- ABOUT THIS EXERCISE: In the listing below, find the line that contains "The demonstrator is" and the line that contains "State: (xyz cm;". Quote both and every line between them, exactly, and nothing more.

Segment Open

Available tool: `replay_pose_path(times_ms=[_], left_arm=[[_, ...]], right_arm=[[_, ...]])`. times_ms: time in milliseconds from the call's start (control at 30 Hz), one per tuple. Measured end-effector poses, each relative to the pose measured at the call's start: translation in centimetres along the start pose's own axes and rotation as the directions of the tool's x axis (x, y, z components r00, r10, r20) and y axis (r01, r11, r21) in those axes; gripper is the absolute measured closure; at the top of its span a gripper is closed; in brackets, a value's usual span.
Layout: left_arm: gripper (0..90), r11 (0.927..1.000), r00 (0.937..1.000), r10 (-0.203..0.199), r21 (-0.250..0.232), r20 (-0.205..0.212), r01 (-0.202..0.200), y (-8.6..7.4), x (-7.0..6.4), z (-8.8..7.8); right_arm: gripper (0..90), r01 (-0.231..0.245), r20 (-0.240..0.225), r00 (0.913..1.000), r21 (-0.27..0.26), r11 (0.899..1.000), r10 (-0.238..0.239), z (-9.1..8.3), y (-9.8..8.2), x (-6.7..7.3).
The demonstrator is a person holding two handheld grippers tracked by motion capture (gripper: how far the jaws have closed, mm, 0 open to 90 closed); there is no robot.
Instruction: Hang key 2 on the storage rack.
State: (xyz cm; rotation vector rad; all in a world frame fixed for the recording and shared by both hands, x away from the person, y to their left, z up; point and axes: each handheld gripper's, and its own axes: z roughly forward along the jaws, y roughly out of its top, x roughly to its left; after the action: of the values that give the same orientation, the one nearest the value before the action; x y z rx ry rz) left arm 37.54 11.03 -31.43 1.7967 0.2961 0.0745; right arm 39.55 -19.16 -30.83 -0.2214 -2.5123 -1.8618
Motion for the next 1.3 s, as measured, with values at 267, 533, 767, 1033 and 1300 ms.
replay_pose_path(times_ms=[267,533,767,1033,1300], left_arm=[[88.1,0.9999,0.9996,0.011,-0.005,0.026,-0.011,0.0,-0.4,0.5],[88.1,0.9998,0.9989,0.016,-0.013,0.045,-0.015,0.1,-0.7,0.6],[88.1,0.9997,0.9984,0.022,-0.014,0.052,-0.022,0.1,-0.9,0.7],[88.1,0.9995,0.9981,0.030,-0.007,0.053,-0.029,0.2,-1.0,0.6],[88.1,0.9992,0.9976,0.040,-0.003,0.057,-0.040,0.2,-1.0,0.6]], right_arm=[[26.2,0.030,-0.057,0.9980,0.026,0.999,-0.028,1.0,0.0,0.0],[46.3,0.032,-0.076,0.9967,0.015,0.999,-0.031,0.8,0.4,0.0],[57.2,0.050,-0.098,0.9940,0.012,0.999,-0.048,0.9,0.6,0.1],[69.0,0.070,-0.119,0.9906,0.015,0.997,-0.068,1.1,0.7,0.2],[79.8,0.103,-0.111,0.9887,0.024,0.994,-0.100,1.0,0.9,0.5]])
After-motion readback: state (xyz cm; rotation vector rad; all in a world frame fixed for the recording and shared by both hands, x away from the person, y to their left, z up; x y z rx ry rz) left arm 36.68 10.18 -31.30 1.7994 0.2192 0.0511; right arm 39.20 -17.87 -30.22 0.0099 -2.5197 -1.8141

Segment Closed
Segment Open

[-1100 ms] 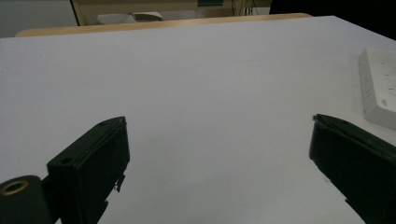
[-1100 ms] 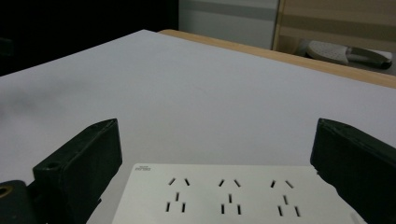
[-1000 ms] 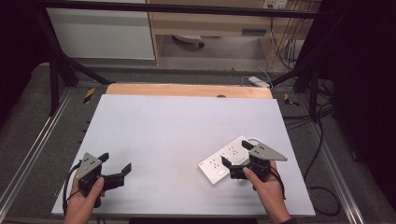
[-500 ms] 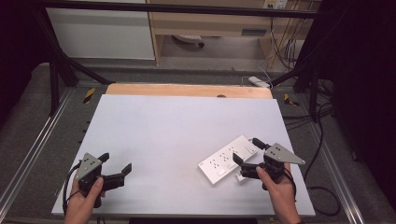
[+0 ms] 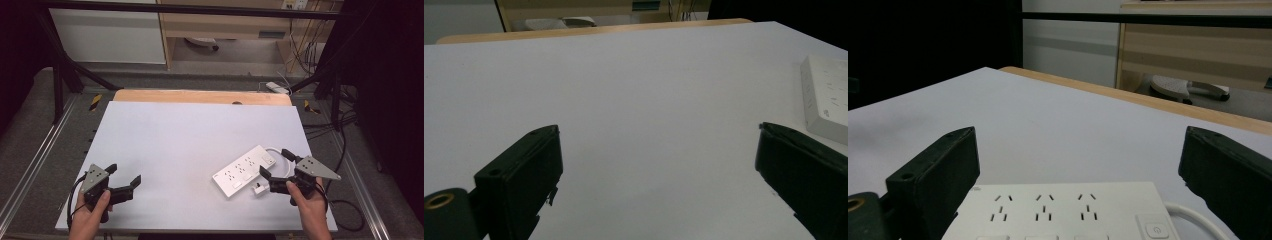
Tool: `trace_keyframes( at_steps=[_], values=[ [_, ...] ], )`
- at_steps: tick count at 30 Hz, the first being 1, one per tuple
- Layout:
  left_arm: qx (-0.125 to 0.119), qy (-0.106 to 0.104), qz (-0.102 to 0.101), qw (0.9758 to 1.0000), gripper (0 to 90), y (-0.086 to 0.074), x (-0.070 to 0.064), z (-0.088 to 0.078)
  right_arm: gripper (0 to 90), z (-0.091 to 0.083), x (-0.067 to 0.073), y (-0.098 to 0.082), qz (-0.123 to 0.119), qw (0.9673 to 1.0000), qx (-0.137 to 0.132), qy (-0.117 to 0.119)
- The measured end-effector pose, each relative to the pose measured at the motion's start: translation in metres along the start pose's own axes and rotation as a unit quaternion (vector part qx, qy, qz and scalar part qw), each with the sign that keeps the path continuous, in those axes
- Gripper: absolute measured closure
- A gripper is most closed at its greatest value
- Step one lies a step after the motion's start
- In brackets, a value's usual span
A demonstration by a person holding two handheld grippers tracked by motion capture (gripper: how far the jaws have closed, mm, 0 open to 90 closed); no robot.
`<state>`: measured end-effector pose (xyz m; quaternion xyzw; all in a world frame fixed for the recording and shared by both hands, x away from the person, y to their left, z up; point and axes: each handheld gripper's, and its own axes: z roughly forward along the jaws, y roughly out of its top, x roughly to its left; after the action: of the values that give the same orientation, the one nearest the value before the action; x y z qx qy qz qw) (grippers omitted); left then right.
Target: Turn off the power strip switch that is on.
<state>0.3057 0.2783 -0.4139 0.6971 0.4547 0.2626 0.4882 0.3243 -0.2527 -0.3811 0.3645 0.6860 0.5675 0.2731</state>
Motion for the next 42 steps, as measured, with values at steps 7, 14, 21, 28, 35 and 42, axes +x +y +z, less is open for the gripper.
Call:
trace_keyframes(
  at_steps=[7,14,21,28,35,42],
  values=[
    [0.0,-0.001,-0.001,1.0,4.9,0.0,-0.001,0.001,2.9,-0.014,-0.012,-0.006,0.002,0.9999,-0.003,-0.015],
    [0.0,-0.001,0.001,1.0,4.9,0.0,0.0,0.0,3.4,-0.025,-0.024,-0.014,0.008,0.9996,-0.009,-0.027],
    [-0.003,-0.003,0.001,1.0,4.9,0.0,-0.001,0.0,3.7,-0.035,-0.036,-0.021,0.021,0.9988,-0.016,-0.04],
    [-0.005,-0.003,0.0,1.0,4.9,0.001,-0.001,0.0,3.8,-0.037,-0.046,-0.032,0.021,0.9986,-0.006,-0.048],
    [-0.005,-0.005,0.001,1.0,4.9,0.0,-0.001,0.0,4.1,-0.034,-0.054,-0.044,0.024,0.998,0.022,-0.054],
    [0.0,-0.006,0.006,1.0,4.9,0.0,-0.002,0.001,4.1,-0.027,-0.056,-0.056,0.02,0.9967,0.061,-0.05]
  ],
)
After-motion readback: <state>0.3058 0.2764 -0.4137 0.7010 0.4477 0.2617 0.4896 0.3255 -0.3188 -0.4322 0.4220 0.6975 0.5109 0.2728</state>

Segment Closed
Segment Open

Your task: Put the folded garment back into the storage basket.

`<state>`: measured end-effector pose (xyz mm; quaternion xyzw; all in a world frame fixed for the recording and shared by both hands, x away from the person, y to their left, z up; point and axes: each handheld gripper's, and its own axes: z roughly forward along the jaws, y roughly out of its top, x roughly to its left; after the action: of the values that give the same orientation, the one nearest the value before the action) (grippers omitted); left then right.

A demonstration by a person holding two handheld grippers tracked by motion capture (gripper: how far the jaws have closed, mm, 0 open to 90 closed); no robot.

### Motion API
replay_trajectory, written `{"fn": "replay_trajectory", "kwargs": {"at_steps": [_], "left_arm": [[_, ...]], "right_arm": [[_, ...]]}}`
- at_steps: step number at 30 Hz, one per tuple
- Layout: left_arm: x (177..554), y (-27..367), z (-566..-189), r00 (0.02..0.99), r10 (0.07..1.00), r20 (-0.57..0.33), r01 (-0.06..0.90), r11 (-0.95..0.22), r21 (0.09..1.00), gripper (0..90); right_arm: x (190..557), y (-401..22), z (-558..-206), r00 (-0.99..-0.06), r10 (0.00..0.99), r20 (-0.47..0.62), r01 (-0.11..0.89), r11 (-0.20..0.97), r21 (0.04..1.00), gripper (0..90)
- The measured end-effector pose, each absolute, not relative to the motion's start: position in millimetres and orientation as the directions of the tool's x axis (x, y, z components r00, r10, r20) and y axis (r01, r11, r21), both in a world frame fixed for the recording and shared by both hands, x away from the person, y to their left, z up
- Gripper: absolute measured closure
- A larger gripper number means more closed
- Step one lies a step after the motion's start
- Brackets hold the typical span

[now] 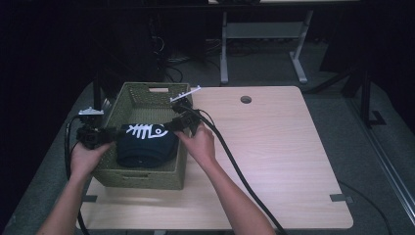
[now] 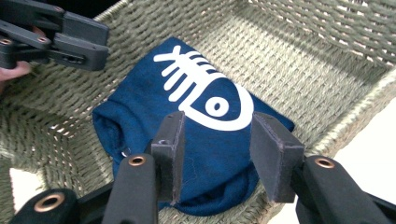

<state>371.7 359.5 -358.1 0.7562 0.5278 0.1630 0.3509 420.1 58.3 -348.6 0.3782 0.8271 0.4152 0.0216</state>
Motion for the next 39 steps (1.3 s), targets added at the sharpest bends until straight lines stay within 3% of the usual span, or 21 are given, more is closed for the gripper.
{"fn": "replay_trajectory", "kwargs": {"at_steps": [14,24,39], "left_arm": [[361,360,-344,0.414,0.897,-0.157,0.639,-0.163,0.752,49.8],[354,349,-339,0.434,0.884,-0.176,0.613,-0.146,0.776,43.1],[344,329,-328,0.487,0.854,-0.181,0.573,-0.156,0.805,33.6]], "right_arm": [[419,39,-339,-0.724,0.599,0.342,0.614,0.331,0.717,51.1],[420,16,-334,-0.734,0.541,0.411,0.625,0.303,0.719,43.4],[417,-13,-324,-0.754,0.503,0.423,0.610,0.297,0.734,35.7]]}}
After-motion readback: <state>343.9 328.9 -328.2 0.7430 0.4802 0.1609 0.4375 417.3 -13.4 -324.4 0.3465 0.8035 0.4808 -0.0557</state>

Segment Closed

- SOLUTION TO THIS PROBLEM:
The demonstrator is a person holding two handheld grippers tracked by motion capture (gripper: how far the jaws have closed, mm, 0 open to 90 closed); there is no robot.
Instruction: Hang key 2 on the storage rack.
State: (xyz cm; rotation vector rad; all in a world frame fixed for the recording and shared by both hands, x away from the person, y to their left, z up; point and axes: each handheld gripper's, and its own axes: z roughly forward along the jaws, y roughly out of its top, x roughly to its left; after the action: of the values that give the same orientation, the one nearest the value before the action; x y z rx ry rz) left arm 37.54 11.03 -31.43 1.7967 0.2961 0.0745; right arm 39.55 -19.16 -30.83 -0.2214 -2.5123 -1.8618

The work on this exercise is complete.